Even though the most obvious immediate fix in regards to income equality for home healthcare workers is raising the minimum wage and providing protections, some disability rights advocates voice concerns about the proposed policy changes. Some disability rights advocates argue that health care workers may work less if wages are raised without government funding available to cover the additional costs. State Medicaid funding would need to be increased in order to cover the mandated pay raise and proposed overtime protections. However, the nation’s largest disability rights organization, the American Association of People with Disabilities (AAPD), says going forward with the new policy will increase the quality of home healthcare workers “by drawing on the workforce that currently only works in institutional settings.” This workforce is rapidly expanding and will likely want to secure the highest pay available. In fact, the Bureau of Labor Statistics projects that “personal care attendants represent the fastest growing field in the United States with an estimated 1.3 million new jobs being added before 2020.”

Understanding the rise of these workers, President Obama brought the importance of providing federal labor standards to home healthcare workers to the forefront through an official announcement in 2011. The Department of Labor gave states 15 months to implement the final rule issued on October 1, 2013. Some states have not yet budgeted for application of the new rule to the respective Medicaid programs.

Seth Harris, Cornell alumnus ‘83 and former acting U.S. Secretary of Labor, argues that both paying workers less than the minimum wage and having the quality of care diminish because of home care pay increases are equally unjust. Mr. Harris, currently a Cornell ILR School Distinguished Scholar, proposes the federal government does what is necessary to “provide the amount of money that is required to provide all the care that people with disabilities and seniors need.”

Disability organizations, including the Center for Disability Rights, stand with the White House in favor of suspending the upcoming rule, fearing that seniors and people with disabilities will not be able to afford the same amount or same type of quality home care. Meanwhile, other organizations, such as The Paraprofessional Healthcare Institute, have voiced the crucial need for granting home care workers new labor protections.
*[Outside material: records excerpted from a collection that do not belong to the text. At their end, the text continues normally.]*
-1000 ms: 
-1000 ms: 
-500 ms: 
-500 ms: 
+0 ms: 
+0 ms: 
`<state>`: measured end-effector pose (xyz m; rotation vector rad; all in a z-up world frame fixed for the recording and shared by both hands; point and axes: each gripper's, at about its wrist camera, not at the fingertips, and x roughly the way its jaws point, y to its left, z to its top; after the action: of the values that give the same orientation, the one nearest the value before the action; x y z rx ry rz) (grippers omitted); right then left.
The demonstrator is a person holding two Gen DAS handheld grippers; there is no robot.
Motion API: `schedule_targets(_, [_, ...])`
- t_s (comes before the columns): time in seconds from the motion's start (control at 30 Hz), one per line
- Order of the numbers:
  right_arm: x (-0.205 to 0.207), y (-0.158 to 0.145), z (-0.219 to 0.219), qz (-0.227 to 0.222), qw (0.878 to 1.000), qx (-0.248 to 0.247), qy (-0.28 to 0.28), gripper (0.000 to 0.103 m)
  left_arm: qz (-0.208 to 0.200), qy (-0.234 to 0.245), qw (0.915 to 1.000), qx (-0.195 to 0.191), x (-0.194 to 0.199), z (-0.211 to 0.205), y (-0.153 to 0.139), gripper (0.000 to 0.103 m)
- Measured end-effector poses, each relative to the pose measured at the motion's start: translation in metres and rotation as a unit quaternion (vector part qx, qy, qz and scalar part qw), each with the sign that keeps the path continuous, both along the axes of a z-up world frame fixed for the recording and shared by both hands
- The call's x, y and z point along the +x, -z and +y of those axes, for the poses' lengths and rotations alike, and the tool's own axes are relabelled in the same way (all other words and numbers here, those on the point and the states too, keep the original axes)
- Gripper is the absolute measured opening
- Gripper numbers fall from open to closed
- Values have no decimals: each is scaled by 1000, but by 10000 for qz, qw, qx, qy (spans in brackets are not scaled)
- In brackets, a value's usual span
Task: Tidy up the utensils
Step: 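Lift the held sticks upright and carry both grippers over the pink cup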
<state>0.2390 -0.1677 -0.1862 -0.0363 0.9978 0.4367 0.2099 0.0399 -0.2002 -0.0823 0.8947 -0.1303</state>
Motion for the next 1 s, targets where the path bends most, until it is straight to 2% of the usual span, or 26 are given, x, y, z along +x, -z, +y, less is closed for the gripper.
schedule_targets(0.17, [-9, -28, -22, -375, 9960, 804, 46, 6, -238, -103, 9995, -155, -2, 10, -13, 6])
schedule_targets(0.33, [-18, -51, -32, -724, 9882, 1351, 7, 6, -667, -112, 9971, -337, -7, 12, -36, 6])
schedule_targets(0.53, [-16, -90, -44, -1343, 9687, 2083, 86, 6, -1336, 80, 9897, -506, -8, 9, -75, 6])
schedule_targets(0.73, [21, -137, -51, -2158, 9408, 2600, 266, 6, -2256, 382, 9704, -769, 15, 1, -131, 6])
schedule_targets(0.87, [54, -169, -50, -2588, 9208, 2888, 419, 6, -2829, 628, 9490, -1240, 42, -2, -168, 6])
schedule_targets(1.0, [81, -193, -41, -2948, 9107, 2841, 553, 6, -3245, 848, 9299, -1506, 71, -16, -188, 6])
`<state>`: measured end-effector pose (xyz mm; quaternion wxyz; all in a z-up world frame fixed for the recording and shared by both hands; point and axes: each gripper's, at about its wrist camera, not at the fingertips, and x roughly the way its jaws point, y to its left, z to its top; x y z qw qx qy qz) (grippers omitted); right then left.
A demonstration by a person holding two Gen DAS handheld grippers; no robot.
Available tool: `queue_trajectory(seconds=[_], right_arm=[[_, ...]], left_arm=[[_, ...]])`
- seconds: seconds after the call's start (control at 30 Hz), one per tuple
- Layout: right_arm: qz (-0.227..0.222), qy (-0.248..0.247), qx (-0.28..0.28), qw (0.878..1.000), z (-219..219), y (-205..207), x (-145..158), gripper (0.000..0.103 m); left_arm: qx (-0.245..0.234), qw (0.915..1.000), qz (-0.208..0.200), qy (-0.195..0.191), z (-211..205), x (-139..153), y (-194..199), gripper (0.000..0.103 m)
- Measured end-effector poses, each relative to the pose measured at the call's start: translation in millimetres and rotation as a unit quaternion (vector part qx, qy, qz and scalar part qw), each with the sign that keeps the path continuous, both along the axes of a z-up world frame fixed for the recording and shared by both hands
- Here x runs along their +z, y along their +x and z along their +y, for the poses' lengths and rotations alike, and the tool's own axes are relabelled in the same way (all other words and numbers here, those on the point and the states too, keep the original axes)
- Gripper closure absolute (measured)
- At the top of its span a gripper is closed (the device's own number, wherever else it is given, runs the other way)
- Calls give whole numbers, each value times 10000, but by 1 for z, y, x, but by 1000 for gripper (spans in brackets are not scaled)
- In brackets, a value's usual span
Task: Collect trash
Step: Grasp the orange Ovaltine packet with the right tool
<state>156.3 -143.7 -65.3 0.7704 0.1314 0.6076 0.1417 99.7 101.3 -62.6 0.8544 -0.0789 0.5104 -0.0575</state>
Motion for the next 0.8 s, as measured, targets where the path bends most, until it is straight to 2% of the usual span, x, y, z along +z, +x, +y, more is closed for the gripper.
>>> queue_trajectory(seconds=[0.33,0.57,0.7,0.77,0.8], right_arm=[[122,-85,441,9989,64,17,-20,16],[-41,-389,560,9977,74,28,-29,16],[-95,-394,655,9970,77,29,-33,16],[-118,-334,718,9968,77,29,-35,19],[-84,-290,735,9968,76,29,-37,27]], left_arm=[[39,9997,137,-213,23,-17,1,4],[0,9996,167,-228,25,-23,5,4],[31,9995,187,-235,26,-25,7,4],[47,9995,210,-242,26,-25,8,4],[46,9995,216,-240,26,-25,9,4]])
While the fight to raise the minimum wage continues in the United States, workers in one of the fastest growing fields are fighting just to get to a minimum wage and to secure the most basic labor rights. Not providing these protections perpetuates decades of disadvantageous working conditions for the most marginalized groups in the United States. A disproportionate number of women and people of color are left without a guaranteed minimum wage, which is already arguably not enough to live comfortably on, and most people requiring in-home care, people with disabilities and the elderly, may be left with less quality care and a lesser quantity of it.


Hill Wolfe '16

Hill Wolfe ’16 is a fellow at the Cornell Institute for Public Affairs, pursuing a master’s degree in public administration concentrating in Government, Politics and Policy Studies. Hill serves as President of the Cornell Public Affairs Society and Communications Chair of Cornell University Women in Public Policy. Hill loves spending his free time volunteering, and has worked for a multitude of organizations dedicated to veterans’ issues, income inequality, gender equity, and at-risk youth and young adults. Hill received his Bachelor of Arts in both Media Communication and Public Administration from Northern Illinois University.

1 thought on “When do quality in-home healthcare and fair labor practices conflict?”
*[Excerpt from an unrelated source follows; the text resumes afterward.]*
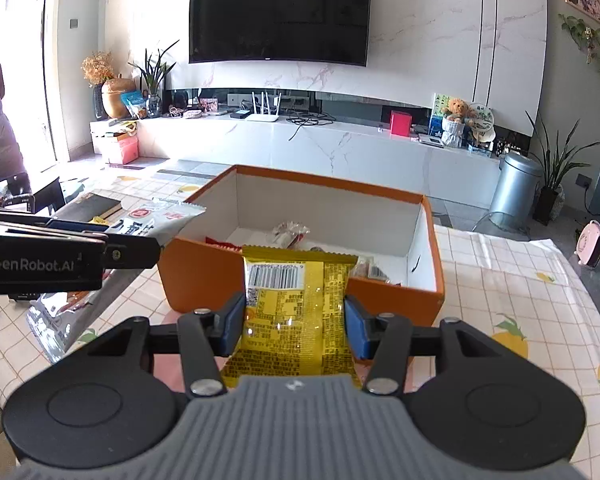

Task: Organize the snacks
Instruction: 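Carry both packets into the orange box and open both tools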

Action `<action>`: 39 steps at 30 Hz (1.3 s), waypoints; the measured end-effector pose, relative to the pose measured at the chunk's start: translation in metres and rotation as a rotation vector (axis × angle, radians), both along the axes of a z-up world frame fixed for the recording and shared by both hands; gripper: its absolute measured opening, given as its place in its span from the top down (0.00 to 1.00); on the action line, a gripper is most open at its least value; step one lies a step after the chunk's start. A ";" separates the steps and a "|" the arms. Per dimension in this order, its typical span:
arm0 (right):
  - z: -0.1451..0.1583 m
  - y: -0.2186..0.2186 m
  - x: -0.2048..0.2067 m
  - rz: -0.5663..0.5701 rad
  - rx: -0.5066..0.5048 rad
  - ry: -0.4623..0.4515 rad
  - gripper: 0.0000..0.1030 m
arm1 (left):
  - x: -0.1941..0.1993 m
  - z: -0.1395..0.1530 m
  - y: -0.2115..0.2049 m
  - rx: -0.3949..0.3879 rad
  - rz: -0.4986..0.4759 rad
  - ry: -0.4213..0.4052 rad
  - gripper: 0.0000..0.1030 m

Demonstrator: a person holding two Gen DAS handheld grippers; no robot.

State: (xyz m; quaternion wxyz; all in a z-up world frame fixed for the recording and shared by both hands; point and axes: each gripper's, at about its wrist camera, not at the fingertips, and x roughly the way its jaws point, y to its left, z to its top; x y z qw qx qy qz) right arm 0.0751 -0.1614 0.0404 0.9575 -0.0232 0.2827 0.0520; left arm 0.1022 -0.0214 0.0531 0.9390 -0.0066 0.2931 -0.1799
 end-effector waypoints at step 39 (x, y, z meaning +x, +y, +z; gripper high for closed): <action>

  1. Just printed out your article for a resident I am working with now on her palliative rotation. This fits nicely into a discussion we were having about the care the elderly and/or disabled can afford in their home. Many individuals can not afford home health aides even when they, the patient or family, would desperately like to stay at home. Apparently our country does not provide well for these patients or those who take care of them.